Para Denise, ser feminista é um processo. Processo que a levou a desfazer-se das ideias que tinha do que era ser feminista – mal-amada, extremista, anti-homem – e a compreender que a neutralidade não é uma opção. Como ela mesma explica, “Eu achava que eu poderia defender os direitos das mulheres e das raparigas, mas de uma forma pacífica. De uma forma – eu não sei se é neutra, mas – sem ferir. Quando nós, quando estamos numa guerra, vamo-nos magoar sim, vamos sair feridas. (…) Não acredito que traga desordem, mas também é verdade que cada pessoa percebe da sua maneira e também é verdade que nós temos frentes ou grupos de pessoas que são extremistas. Que são, por exemplo, anti-homem, que não querem saber dos homens para nada. Então eu temia por aí. Mas depois eu comecei a perceber que não, que isto que eu estava a pensar não tinha nada a ver. Que eu tinha que superar o meu medo e não temer os rótulos. (…) O mais importante é eu ter a certeza de que a luta que eu estou a fazer tem razão de ser”.
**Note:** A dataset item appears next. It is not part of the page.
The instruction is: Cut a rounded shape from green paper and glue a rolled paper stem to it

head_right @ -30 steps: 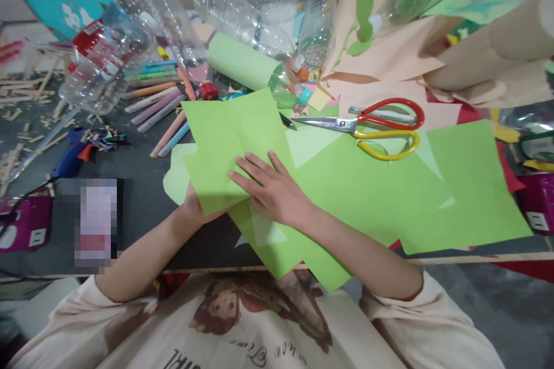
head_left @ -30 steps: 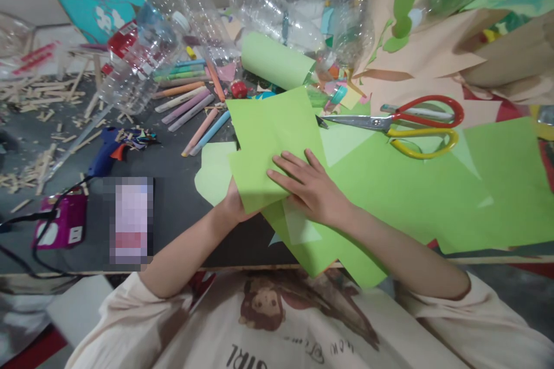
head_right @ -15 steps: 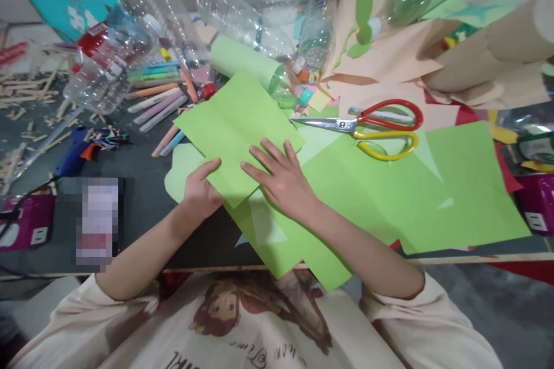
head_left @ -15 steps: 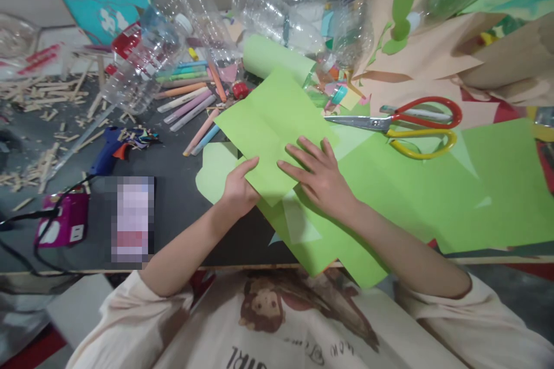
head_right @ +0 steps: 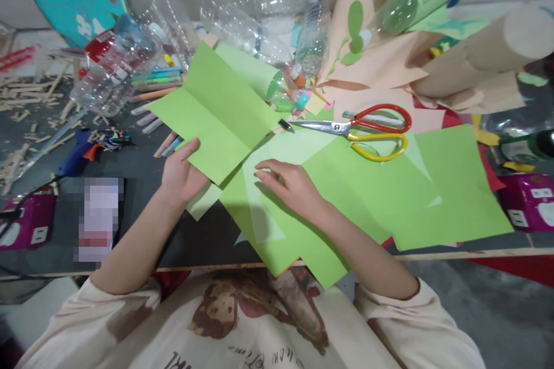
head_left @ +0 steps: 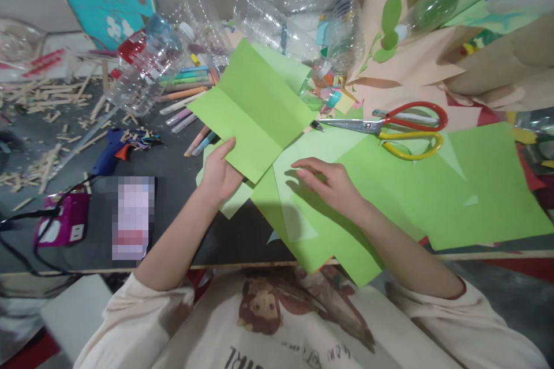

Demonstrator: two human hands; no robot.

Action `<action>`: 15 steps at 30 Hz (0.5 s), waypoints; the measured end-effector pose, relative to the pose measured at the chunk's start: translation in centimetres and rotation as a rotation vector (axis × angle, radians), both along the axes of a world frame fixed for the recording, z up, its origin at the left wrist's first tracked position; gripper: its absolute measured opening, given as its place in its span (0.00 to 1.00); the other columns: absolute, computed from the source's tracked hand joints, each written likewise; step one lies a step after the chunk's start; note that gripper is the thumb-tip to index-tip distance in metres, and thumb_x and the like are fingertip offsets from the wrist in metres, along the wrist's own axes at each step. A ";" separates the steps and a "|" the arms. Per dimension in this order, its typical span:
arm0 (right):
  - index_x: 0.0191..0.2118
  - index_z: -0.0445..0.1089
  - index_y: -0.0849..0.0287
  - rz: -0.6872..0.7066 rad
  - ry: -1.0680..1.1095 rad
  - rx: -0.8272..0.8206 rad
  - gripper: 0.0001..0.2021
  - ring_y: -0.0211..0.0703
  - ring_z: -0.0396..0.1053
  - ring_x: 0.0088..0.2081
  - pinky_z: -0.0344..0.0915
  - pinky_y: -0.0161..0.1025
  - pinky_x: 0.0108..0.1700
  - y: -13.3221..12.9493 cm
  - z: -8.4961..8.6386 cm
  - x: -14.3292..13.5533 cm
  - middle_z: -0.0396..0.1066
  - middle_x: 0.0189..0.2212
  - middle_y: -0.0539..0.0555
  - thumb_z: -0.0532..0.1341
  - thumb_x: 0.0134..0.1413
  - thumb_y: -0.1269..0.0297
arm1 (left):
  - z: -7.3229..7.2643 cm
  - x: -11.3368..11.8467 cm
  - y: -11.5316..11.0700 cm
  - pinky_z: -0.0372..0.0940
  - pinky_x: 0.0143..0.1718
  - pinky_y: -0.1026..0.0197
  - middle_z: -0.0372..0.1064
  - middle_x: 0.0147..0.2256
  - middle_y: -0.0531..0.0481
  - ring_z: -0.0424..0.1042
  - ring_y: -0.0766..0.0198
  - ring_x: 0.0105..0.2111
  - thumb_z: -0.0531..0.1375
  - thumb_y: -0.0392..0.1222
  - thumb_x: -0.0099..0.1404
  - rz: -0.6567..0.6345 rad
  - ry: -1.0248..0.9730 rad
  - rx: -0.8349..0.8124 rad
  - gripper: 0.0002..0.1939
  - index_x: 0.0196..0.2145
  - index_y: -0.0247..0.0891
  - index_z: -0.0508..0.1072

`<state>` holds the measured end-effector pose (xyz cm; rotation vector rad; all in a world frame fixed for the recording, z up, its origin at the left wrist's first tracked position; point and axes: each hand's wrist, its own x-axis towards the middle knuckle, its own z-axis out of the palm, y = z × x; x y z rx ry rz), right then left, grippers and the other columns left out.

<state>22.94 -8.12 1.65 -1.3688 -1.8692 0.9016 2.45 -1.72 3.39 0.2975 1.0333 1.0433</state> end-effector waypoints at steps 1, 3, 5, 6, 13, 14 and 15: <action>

Denise acredita que o feminismo não só liberta as mulheres, mas também os homens, uma vez que “nos dá oportunidade de nós sermos aquilo que nós queremos ser. Há muitos homens que querem ser sensíveis, que querem mostrar a sua vulnerabilidade, a sua fraqueza, mas que não podem por causa da sociedade em que nós nos encontramos. (…) eu penso que o feminismo é uma luta que, se nós percebêssemos ela como deve ser, haveria de ser libertador não só para as mulheres, mas também para os homens. Porque haveria de permitir que tanto o homem quanto a mulher pudesse ser aquilo que são. Porque tanto o homem quanto a mulher têm que mostrar os seus sentimentos, têm que ser sensíveis e têm que também ser fortes. (…) nós temos medo da palavra feminismo porque achamos que é o oposto do machismo, porque achamos que é algo que está contra os homens. Quando vamos estudar a essência do feminismo, nós descobrimos que é algo libertador, é o que realmente os homens e as mulheres precisam para se assumirem como são. Só que o importante é estudarmos e perceber. Porque nós julgamos porque temos medo do desconhecido. Temos medo do escuro e prontos, não vamos investigar porque é o escuro, é lá onde estão os fantasmas. Quando a única coisa que precisamos é de acender a luz e descobrir que não há nada senão os móveis e os objectos à volta. Então nós temos que acender a luz para o feminismo, para nós percebermos que é uma luta que tem razão de ser porque as desigualdades existem. E assumindo as desigualdades e a luta do feminismo, homens e mulheres podem andar de mãos dadas para serem iguais socialmente, o que é aquilo que se pretende.”
Esta história de vida foi elaborada tendo como base uma série de entrevistas realizadas entre Maio e Julho de 2017, por Catarina Casimiro Trindade, para a sua pesquisa de doutoramento.